Bürger „kallen Platt“ im Museum
Zum ersten Mal kam gestern der Gesprächskreis Platt im Niederbergischen Museum zusammen. Daraus könnte sich ein regelmäßiges Treffen entwickeln.
Wülfrath. Wer spricht heute eigentlich noch richtig Platt? Und wo findet man einen Gesprächspartner, wenn man das tun möchte? Im Niederbergischen Museum haben sich gestern Interessierte zusammengesetzt und den ersten Gesprächskreis Bergisches Platt abgehalten. Wenn das Interesse bestehen bleibt, könnte es Folgeveranstaltungen geben.
Die Idee für den Gesprächskreis kam Eberhard Tiso, Vorsitzender des Trägervereins Niederbergisches Museum, im Advent.
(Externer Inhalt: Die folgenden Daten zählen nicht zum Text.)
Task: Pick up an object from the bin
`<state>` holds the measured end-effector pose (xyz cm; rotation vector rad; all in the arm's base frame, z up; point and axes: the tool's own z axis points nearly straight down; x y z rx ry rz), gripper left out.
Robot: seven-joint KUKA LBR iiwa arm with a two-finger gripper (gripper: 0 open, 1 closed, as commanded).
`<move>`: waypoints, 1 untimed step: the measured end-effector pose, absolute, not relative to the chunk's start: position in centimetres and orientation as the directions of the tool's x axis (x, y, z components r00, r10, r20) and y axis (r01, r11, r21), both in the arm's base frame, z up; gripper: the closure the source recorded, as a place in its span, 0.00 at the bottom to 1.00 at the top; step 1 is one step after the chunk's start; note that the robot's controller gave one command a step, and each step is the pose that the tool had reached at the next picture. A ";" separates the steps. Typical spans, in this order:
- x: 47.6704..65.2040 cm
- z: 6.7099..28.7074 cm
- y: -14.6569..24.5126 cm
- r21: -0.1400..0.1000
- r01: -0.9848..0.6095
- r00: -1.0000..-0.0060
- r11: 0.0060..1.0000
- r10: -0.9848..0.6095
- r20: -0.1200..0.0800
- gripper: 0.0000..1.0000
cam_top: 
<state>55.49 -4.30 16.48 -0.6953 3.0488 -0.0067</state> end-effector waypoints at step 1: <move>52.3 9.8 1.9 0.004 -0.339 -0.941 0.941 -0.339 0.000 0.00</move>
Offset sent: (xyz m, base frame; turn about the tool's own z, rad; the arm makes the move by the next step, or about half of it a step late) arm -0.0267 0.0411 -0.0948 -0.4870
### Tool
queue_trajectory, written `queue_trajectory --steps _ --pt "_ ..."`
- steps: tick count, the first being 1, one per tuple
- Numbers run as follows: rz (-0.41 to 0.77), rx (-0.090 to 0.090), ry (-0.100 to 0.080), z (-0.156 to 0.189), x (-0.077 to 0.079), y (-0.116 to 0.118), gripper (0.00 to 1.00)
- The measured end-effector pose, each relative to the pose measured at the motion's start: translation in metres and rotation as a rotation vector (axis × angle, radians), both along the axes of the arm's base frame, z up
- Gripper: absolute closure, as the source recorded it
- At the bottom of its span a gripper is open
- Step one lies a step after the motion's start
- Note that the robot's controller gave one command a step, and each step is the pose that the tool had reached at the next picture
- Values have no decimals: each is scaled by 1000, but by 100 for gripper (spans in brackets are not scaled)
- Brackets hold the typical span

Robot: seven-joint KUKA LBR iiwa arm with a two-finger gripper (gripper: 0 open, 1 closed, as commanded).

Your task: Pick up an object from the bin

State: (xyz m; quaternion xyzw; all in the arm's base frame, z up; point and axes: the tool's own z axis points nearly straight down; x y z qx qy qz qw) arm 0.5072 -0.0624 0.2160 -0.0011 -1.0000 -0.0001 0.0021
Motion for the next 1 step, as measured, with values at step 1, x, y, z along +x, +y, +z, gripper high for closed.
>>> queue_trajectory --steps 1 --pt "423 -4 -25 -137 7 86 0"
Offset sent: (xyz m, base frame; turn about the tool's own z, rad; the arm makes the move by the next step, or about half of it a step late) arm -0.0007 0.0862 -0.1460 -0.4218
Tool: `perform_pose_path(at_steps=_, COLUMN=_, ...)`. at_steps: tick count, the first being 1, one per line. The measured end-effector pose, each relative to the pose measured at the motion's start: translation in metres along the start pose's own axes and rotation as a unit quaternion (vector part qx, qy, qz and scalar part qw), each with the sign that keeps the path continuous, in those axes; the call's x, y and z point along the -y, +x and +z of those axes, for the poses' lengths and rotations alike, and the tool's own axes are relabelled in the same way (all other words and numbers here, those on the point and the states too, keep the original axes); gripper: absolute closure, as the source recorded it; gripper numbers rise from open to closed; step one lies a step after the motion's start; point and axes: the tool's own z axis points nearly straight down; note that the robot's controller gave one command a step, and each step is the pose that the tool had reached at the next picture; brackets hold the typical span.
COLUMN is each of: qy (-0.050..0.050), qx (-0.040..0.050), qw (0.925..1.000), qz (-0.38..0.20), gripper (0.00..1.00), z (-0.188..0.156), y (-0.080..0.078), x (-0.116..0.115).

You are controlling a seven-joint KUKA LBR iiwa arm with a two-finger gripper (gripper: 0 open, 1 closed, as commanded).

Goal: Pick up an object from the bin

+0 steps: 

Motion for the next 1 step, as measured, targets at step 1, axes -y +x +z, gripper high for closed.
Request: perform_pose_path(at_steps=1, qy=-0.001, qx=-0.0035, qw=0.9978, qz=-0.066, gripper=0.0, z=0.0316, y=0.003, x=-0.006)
Denn da fand schon einmal ein Treffen für Platt-Interessierte statt. Schon bei der Jahresversammlung im Februar hatte er ein erneutes Treffen angekündigt und versucht auszuloten, wie groß das Interesse ist. Von der Besucherzahl ist er gestern dann doch überrascht. „Ich bin erstaunt, dass so viele gekommen sind“, sagt Tiso. So viele, das heißt in diesem Fall etwas mehr als 20 Personen.
Und die haben unterschiedliche Erwartungen an das Zusammentreffen. Anne Thelen zum Beispiel ist aus Heiligenhaus gekommen. Sie vermisst bislang ein Treffen wie dieses. „Hier in der Umgebung gibt es überhaupt keine Gelegenheit, sich zum Platt kallen zu treffen“, sagt sie. Dabei mache es viel Spaß, sich so zu unterhalten. Die kleinen Unterschiede zwischen dem Platt, das in Heiligenhaus gesprochen wird, und dem aus Wülfrath sieht sie nicht als Hindernis.
Helga Kintzel sieht das ähnlich. „Mit wem kann man sich denn schon auf Platt unterhalten?“, fragt sie. Die vielen jüngeren Leute verstehen den Dialekt kaum noch. Ihr Sohn habe als Kind nur Platt gesprochen — bis er in die Schule kam. Da war Hochdeutsch gefragt. Auch Severin Robert Kahl findet, es lohnt sich, die Sprache zu pflegen. Dabei ist er eigentlich Düsseldorfer und will beim ersten Treffen vor allem zuhören und herausfinden, ob seine Sprache dazu passt. Denn Düsseldorfer Platt beherrscht er von A bis Z, wie er sagt. „Schon die Satzbildung ist im Platt ganz anders als im Hochdeutschen“, sagt er. Praktisch niemand werde da mit Sie angesprochen. Und außerdem gebe es nur „mich“ und nicht „mir“. Auch der Unterschied zwischen Stadt und Land sei groß.
In der großen Runde werden die unterschiedlichen Erwartungen diskutiert. Einer aus der Gruppe hofft auf eine Art Platt-Lehrer. „Der uns auch erklärt, wenn wir was falsch aussprechen oder der mal übersetzen kann“, sagt er. Denn nicht jeder am Tisch ist geübt im Platt. Ein paar erinnern sich nur grob an die Sprache aus ihrer Kindheit, haben zwischendurch weit weg gewohnt oder wenig Kontakt zu Platt-Sprechern gehabt.
Eberhard Tiso ist offen für solche Vorschläge. Er hofft aber, dass die künftigen Treffen in Eigenregie stattfinden. „Es wäre schön, wenn sich jemand findet, der das Ruder übernimmt“, sagt er. Er sieht sich nur als Anstoßgeber. Da er selbst kein Platt spricht, will er die Organisation für den Gesprächskreis aber lieber abgeben. Das Ziel sei, die Sprache aus der Tiefe zu holen und bei gemeinsamen Treffen wieder zu beleben. Zur Einstimmung tragen beim Gesprächskreis mehrere Besucher Gedichte und andere Texte vor — unter anderem von Heimatdichter Carl Schmachtenberg.